Tuesday, October 26, 2010

Avalon Update

Many people have asked me if I am still loving my new car. For those of you who might not know, I traded in my Chevy Tahoe for a Toyota Avalon a couple of months ago.

YES, I am still loving it. The single thing I love the most is the extra $150 in my pocket a month that we are saving in gas money. It is about $40 to fill up my tank in the Avalon, while it was around $70 for the Tahoe. I still fill up once a week, just like the Tahoe, but that $30 a week difference stacks up to be quite a chunk of change by the end of the month!

Many have wondered about the space for three carseats and fighting between siblings. Yes, it's tight, but we have not had many issues with squabbling. I can easily reach every child from the front seat, so I can usually handle whatever problem is arising in the back!

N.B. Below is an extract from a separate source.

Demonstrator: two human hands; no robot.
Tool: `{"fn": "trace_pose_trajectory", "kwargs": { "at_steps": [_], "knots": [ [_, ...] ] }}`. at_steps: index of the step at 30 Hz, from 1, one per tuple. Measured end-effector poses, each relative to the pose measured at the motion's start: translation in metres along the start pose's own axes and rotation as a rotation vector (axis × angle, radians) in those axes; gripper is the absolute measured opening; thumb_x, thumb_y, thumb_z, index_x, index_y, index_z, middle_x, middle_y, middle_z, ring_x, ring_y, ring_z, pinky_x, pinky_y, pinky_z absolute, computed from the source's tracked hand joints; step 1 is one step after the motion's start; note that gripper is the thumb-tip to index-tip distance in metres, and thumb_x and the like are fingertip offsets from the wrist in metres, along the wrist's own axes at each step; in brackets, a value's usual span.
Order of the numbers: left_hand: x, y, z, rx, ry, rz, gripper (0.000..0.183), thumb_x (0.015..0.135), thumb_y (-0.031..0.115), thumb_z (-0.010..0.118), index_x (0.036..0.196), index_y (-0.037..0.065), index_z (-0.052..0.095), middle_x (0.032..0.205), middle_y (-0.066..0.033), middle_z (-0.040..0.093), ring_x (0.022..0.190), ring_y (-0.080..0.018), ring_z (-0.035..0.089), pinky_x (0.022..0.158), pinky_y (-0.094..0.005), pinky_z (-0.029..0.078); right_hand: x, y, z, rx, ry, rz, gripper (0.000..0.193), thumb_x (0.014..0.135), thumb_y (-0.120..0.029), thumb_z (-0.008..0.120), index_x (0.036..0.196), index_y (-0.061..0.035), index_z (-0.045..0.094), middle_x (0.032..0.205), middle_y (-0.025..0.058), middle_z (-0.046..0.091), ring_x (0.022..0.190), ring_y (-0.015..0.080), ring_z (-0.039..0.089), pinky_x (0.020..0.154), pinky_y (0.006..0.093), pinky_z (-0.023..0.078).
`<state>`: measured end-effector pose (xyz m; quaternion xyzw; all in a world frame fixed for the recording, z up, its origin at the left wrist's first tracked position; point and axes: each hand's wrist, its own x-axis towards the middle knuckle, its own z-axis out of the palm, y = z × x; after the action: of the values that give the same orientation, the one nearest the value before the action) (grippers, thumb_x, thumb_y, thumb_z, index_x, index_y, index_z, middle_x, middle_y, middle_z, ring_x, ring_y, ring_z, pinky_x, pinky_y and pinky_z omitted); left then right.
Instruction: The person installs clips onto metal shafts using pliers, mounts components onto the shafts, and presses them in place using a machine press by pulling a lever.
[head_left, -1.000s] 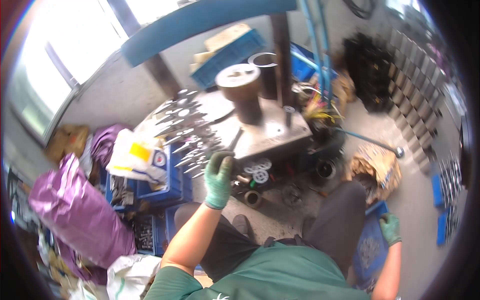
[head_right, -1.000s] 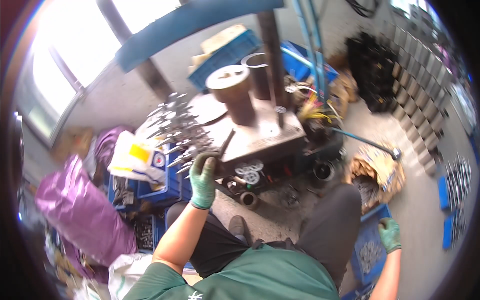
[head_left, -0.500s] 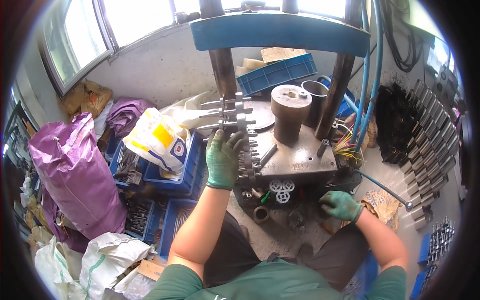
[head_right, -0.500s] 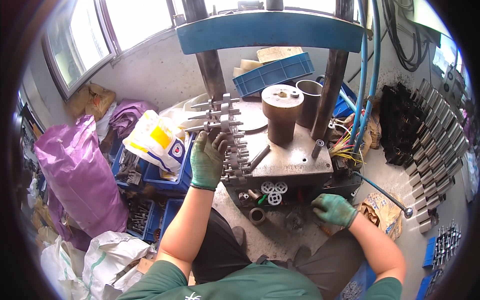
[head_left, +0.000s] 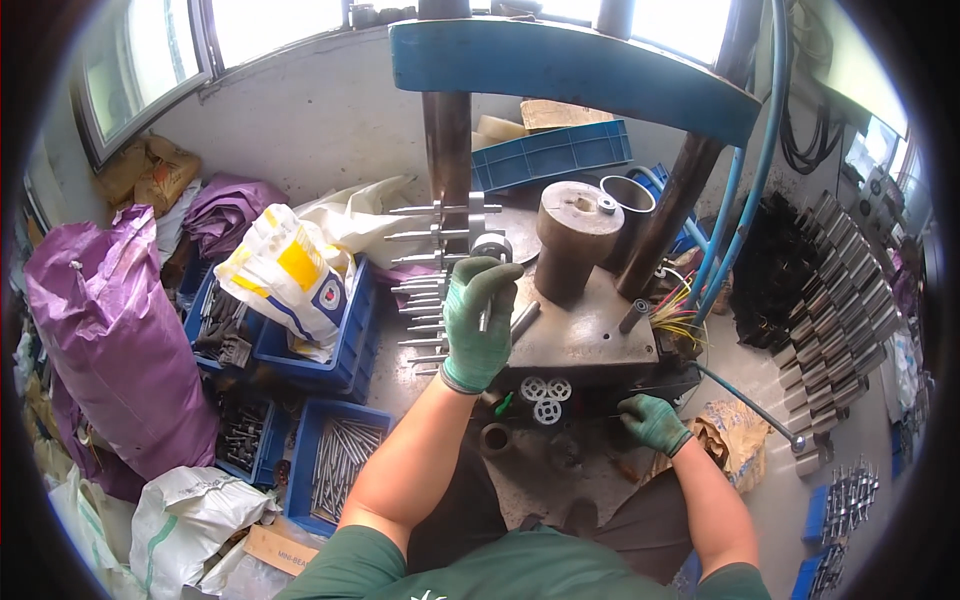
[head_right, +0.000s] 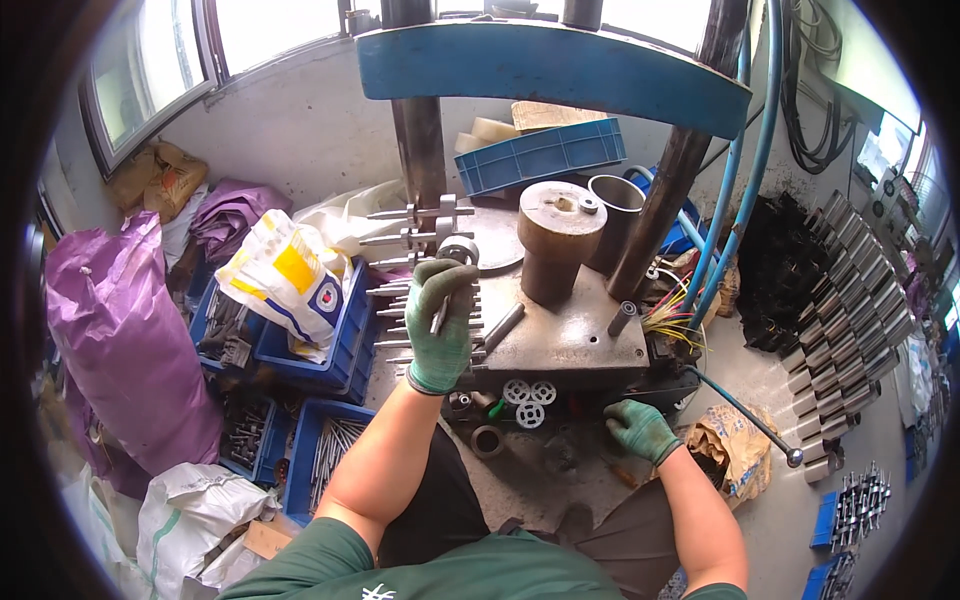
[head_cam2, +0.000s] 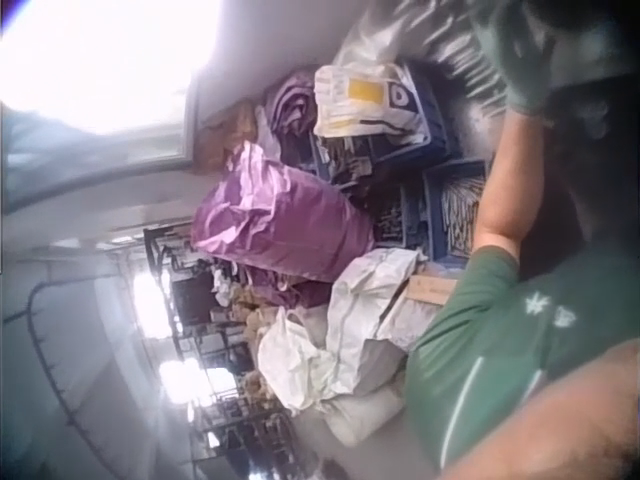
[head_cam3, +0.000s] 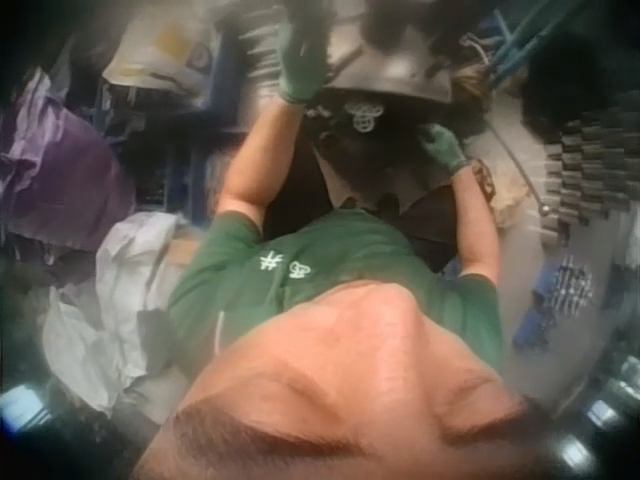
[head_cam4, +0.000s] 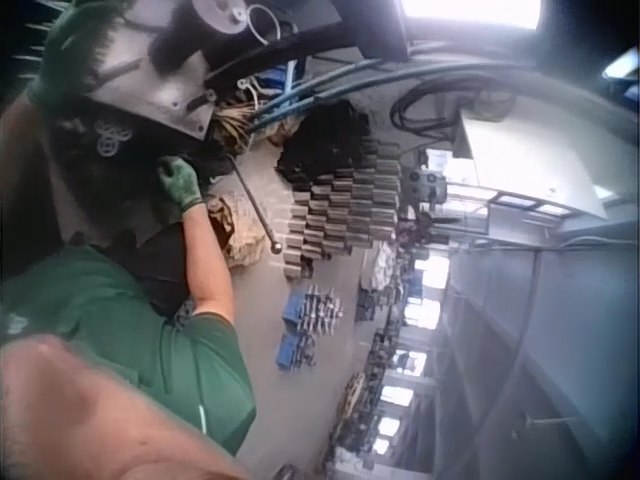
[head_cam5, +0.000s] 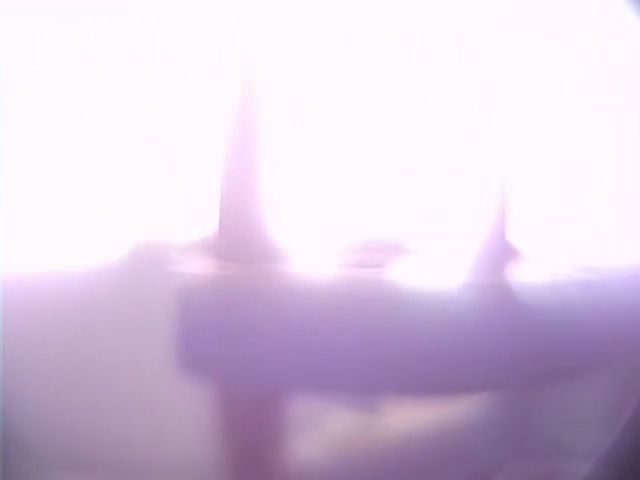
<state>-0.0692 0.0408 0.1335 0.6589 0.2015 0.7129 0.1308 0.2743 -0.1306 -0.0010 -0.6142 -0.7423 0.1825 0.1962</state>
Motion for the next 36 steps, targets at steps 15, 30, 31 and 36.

My father (and probably some others who are not quite as vocal) was concerned about the safety of my children. Direct quote from Papa John: "You are saving gas, while putting my grandchildren at risk!"

In response to these concerns, no one wants to think about an accident, especially one involving small children. Every auto crash is different. The Tahoe is large so one might assume that it is safer, but it will roll in a crash. The front and side impact ratings for the Tahoe were "adequate" while the Avalons were "good." Yes, the Avalon weighs less, but it can hold the weight of another equal sized vehicle on it's roof before starting to crush.

The single thing that keeps my children safe is their carseats. I have chosen to keep all of my children in 5 point harness seats until they are over 65 pounds. Emma Jo and Mann are in the safest seats on the market (Britax) and when I can afford one for Daniel, he will be as well, although his Graco Nautilus is also a great carseat.

I also really like that I can hide things in the trunk. It is something you may not think about with a sports utility vehicle, but your purse or valuables are in plain view. I really like that I can just throw my bag in the trunk and not worry about it.

There are too main drawbacks for me about driving a car. The first is having to bend over to get the kids in and out. It's not a huge deal getting them out because I just turn around and unbuckle all of them and they just hop out of their seats. Getting Emma Jo in and buckled is the tricky part because she is in the middle. She is finally big enough that she can climb into her own seat and she likes to "help" with her buckle, so it should get easier as she gets bigger.

The other drawback is that I tend to blend. My Tahoe was blue and there aren't that many blue Tahoes around our area. It had a big Brownsboro Bear sticker on the back too. I was recognizable! Now, with my little gray car, my friends will drive by and not see me waving like a dummy at them! Perhaps in time this will get better as well, and I guess I do need some sort of sticker to make my car more one-of-a-kind!

Monday, October 25, 2010

Can you post it?

I am back on Facebook now. I just really couldn't stand losing touch with old friends and let's be real, I like being "in the loop" with all that's going on. Too many times I heard, "What? You didn't know that? It's all over facebook!" Yeah, thanks for the call, guys.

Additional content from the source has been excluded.